Providing patients with the safest possible care is the top priority of hospitals in Connecticut. We are fortunate in this state to have excellent hospitals, offering highly skilled health care providers and the latest technology. All Connecticut hospitals are deeply committed to patient safety and to being accountable for the care they provide.

Building a culture of safety is central to the mission of Connecticut's hospitals. As part of this culture, adverse events - undesirable, usually unanticipated events such as patient falls - are quickly reported and thoroughly investigated to help hospitals learn from the event. Legislation currently before the General Assembly, though, would impede the safety culture hospitals have worked so hard to cultivate.

Senate bill 248, "An Act Concerning Adverse Events at Hospitals and Outpatient Surgical Facilities," would change the way adverse events are reported in Connecticut. The bill proposes to alter Connecticut's adverse event reporting system and increase its punitive aspect by imposing fines on hospitals.

On the surface, this may appear to be a good idea, but a punitive reporting system does nothing to make patients safer, and will actually make it more difficult to spot problems and prevent adverse events from happening in the future.

As we have learned from the well-documented experience of the aviation industry, confidential reporting is fundamental to safety improvement. After several tragic accidents in the 1970s, the airline industry instituted a confidential reporting system, resulting in far fewer accidents and improved safety performance. In health care, confidential, non-punitive adverse event reporting systems serve the best interest of the patient by encouraging reporting, which is essential in eliminating future adverse events.

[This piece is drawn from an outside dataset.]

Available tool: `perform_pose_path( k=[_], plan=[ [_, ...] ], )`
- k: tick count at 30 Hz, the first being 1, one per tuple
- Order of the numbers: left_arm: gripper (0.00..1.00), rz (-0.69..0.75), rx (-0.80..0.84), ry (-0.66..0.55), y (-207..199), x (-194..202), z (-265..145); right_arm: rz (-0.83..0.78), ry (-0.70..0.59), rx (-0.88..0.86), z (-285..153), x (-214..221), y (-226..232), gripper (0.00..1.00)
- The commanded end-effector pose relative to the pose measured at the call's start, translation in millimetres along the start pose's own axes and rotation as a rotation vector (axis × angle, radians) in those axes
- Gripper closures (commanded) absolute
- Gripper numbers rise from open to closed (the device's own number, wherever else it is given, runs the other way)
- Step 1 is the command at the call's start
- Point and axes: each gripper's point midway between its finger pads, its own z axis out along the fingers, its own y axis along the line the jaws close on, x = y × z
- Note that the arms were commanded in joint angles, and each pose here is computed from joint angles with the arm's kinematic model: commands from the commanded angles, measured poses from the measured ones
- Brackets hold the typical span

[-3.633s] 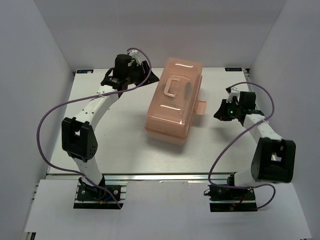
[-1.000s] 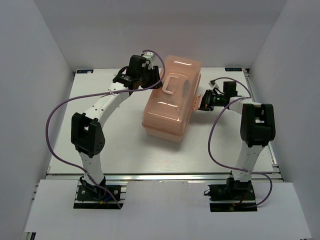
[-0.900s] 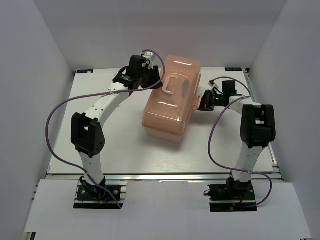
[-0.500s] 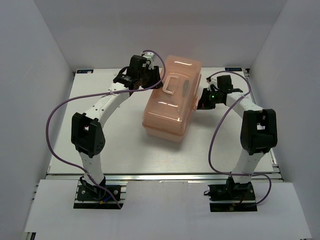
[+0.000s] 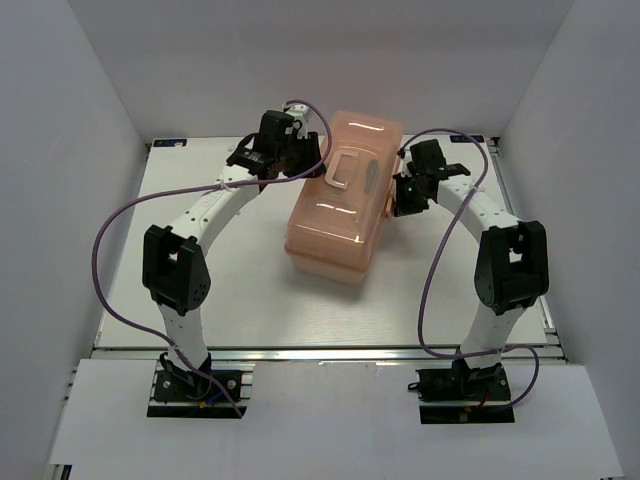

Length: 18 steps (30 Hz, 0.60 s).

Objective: Sort the tools into containers

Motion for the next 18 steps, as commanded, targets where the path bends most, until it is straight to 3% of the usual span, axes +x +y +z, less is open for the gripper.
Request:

Connecticut's adverse-event reporting law is based on the National Quality Forum's list of 28 serious reportable events, supplemented by six Connecticut-specific reportable events as defined by the Department of Public Health (DPH). Every hospital in Connecticut has an adverse-event reporting system in place. When an adverse event occurs, it is reported by the hospital to DPH, as required by law since 2002. DPH aggregates these events to protect the confidentiality of the hospital and issues an annual adverse-events report, which is available to the public.

Our hospitals are working continually, individually and collectively, to identify opportunities to improve patient safety. We are especially proud of the work hospitals do together through the CHA Patient Safety Organization (PSO), where we focus on statewide efforts to improve the quality and safety of patient care. Through the PSO, we have convened several clinical collaboratives - multi-hospital, multi-disciplinary initiatives - and over the past few years, these collaborative teams have made remarkable progress. Collaboratives addressing the most commonly reported adverse events - falls with injury and pressure ulcers (also known as bed sores) - have led to significant improvements at hospitals throughout the state.

CHA and its member hospitals support adverse-event reporting as an important tool in keeping patients safe from preventable harm. Any changes to the current adverse-event reporting system must be carefully considered, must not be counterproductive to the goal of patient safety, and must provide information that is useful to patients. A confidential, non-punitive system encourages reporting, which is essential to eliminating future adverse events. We look forward to working with the legislature's Public Health Committee and its chairs to ensure the adverse-events reporting system promotes the best interests of patients in Connecticut's hospitals.

Jennifer Jackson is chief executive officer of the Connecticut Hospital Association.